_Your instructions_. Only the lines from the top of the data through the line with "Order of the" should be repeated, each exactly as written.

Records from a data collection
========================================

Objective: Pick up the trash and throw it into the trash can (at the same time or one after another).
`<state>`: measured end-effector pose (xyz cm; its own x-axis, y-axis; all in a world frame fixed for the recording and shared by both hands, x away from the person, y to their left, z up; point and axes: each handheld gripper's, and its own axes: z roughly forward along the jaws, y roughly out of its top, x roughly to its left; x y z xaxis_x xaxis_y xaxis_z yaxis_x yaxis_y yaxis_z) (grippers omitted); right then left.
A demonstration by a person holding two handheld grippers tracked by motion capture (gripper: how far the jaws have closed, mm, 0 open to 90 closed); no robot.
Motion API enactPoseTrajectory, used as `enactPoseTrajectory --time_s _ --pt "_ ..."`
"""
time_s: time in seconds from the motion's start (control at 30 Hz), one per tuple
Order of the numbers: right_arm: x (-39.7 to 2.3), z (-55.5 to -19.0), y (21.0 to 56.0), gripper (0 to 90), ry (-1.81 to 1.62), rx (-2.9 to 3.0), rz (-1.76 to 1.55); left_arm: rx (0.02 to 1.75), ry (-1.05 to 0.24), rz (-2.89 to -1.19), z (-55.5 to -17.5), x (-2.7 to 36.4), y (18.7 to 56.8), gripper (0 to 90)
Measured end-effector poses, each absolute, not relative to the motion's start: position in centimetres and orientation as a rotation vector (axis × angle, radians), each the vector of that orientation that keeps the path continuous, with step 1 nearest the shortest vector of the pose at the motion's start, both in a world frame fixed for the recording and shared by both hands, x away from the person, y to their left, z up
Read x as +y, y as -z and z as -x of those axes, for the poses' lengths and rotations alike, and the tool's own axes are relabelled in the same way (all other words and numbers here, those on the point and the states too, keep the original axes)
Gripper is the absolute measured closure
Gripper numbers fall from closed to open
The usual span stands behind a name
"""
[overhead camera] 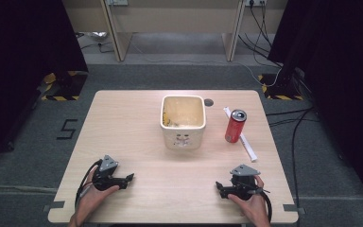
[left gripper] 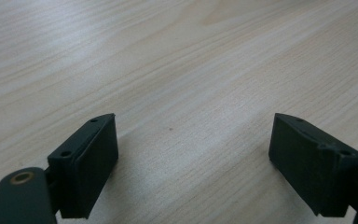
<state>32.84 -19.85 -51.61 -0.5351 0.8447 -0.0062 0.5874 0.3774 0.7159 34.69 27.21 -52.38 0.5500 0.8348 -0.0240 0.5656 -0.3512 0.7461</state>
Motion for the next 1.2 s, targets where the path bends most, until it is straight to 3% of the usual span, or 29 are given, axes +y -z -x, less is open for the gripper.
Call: enactPoseTrajectory --time_s 0.03,0.1,0.13,1.2 --pt "-20.0 -32.8 51.5 19.5 -0.962 2.262 -1.253 1.124 -0.474 -2.060 -34.7 27.2 52.4 14.9" --pt "-20.2 -32.8 51.3 13.6 -0.969 2.240 -1.276 1.124 -0.474 -2.059 -34.7 27.2 52.4 14.9" --pt "-20.4 -32.9 51.2 16.5 -0.968 2.235 -1.270 1.124 -0.474 -2.060 -34.7 27.2 52.4 14.9" --pt "-21.8 -34.7 45.9 16.8 -1.013 2.025 -1.274 1.123 -0.474 -2.057 -34.7 27.2 52.4 14.9"
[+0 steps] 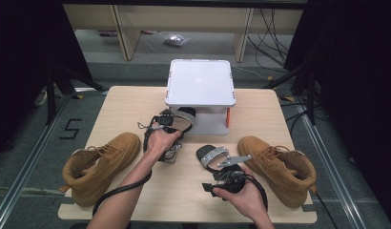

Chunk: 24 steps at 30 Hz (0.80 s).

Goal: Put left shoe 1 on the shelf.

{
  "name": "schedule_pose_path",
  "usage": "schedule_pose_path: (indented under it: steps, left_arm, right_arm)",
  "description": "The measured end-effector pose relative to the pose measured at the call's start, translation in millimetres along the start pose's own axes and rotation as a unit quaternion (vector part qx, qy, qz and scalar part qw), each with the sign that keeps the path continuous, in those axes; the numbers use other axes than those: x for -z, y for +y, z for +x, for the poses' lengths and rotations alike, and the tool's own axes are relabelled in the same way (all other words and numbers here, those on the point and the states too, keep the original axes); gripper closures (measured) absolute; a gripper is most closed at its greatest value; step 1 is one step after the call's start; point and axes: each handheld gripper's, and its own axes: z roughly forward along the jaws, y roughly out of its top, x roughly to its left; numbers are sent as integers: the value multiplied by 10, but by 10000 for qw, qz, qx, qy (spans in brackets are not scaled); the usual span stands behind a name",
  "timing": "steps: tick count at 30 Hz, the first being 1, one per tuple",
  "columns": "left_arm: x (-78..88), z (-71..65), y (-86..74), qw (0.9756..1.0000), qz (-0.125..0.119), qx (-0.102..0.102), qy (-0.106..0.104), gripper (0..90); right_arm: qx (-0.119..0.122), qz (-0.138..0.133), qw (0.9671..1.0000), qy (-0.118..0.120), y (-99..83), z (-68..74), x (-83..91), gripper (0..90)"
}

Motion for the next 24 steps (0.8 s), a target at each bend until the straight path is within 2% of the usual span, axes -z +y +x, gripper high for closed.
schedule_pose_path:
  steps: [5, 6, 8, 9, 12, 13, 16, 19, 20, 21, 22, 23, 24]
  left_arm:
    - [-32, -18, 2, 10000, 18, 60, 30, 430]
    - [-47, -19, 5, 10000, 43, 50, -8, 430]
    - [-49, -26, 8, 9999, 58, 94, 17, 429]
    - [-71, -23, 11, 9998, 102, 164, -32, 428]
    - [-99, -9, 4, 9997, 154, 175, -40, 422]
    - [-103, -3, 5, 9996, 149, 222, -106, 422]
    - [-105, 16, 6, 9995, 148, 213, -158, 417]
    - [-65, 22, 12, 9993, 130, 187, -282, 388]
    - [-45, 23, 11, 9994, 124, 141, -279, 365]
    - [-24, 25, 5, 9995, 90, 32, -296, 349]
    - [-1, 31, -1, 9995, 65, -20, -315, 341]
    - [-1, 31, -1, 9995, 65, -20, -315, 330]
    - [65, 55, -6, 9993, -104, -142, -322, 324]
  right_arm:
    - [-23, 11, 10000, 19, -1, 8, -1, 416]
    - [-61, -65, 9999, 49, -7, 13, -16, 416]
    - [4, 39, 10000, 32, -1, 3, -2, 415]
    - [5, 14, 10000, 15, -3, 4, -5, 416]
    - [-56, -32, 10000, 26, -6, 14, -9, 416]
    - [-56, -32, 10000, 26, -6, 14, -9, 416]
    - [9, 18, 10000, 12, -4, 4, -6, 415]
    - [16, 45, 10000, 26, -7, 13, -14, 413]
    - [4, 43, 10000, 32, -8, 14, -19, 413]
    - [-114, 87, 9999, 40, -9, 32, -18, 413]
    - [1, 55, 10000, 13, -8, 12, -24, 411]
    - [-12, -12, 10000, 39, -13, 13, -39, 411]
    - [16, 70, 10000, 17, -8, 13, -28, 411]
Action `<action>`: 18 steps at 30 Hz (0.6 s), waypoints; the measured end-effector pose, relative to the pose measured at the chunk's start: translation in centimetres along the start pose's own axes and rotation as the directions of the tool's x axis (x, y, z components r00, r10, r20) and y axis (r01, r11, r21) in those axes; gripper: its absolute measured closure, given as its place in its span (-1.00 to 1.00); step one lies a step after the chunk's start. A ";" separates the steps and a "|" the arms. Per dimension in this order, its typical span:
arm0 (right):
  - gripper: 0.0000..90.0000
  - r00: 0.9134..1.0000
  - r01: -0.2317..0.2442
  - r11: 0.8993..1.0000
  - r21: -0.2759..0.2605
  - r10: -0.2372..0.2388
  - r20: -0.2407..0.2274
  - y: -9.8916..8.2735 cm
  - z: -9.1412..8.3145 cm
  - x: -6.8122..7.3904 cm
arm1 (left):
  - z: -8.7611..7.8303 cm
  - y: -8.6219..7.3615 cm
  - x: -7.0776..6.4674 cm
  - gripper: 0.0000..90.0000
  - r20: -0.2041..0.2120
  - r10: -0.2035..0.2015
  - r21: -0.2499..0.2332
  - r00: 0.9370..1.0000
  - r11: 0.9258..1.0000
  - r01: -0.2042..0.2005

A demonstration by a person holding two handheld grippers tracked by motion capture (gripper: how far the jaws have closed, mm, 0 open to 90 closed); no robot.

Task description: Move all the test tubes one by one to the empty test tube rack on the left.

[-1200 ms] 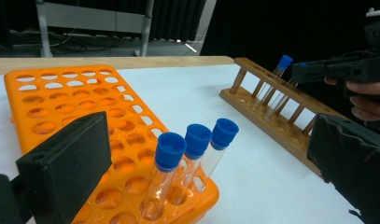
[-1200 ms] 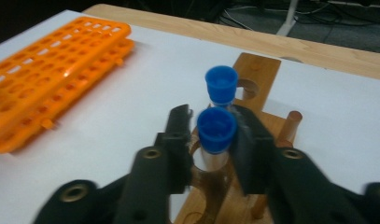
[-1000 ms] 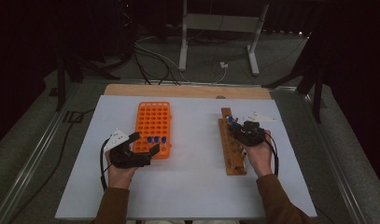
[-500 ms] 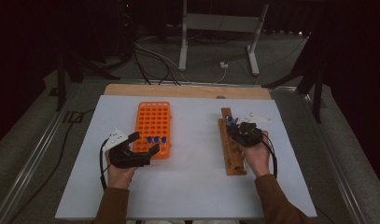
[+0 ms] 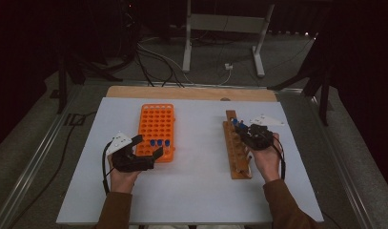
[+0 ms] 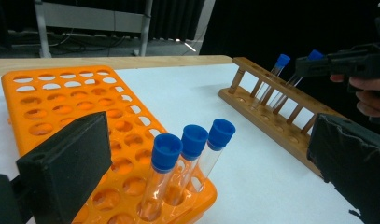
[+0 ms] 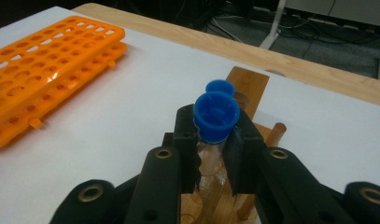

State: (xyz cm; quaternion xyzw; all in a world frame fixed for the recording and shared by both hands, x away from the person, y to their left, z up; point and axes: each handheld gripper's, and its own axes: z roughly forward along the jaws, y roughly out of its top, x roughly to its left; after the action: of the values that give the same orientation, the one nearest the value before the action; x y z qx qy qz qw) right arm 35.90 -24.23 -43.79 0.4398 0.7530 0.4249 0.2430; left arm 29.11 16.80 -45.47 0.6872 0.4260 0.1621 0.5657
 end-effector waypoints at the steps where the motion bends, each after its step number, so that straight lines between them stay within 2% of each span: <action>1: 0.71 1.000 0.000 1.000 -0.004 0.000 -0.001 0.1 -0.1 0.0 | 0.0 0.0 0.0 -0.98 -0.002 0.002 0.001 1.000 1.000 -0.002; 11: 0.71 1.000 0.010 0.999 -0.040 -0.010 -0.001 0.9 -1.4 0.1 | 0.1 0.1 -0.2 -0.98 -0.004 0.010 0.004 1.000 1.000 -0.010; 18: 0.71 0.999 0.043 0.996 -0.075 -0.043 -0.001 1.7 -2.5 0.4 | 0.3 0.1 -0.6 -0.98 -0.002 0.023 0.012 1.000 1.000 -0.023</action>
State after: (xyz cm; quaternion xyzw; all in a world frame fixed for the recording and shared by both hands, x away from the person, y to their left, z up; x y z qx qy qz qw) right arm 34.58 -24.52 -41.06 0.4136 0.7460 0.4481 0.2675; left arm 29.04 16.17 -45.31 0.6953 0.4197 0.1669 0.5591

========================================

_Written solution_.
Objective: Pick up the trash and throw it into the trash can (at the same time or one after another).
`<state>`: measured end-effector pose (xyz cm; its own x-axis, y-axis; all in a world frame fixed for the recording and shared by both hands, x away from the person, y to their left, z up; point and axes: each handheld gripper's, and its own axes: z roughly forward along the jaws, y roughly out of its top, x roughly to its left; x y z xaxis_x xaxis_y xaxis_z yaxis_x yaxis_y yaxis_z) (grippers omitted); right then left.
A demonstration by a person holding two handheld grippers tracked by motion capture (gripper: how far the jaws have closed, mm, 0 open to 90 closed); no robot.
Motion API enactPoseTrajectory, used as `enactPoseTrajectory --time_s _ --pt "_ ..."`
"""
time_s: time in seconds from the motion's start (control at 30 Hz), one per tuple
Order of the numbers: right_arm: x (-39.7 to 2.3), z (-55.5 to -19.0), y (21.0 to 56.0), gripper (0 to 90), ry (-1.81 to 1.62), rx (-2.9 to 3.0), rz (-1.76 to 1.55); left_arm: rx (0.02 to 1.75), ry (-1.05 to 0.24), rz (-2.89 to -1.19), z (-55.5 to -17.5), x (-2.7 to 36.4), y (18.7 to 56.8), gripper (0 to 90)

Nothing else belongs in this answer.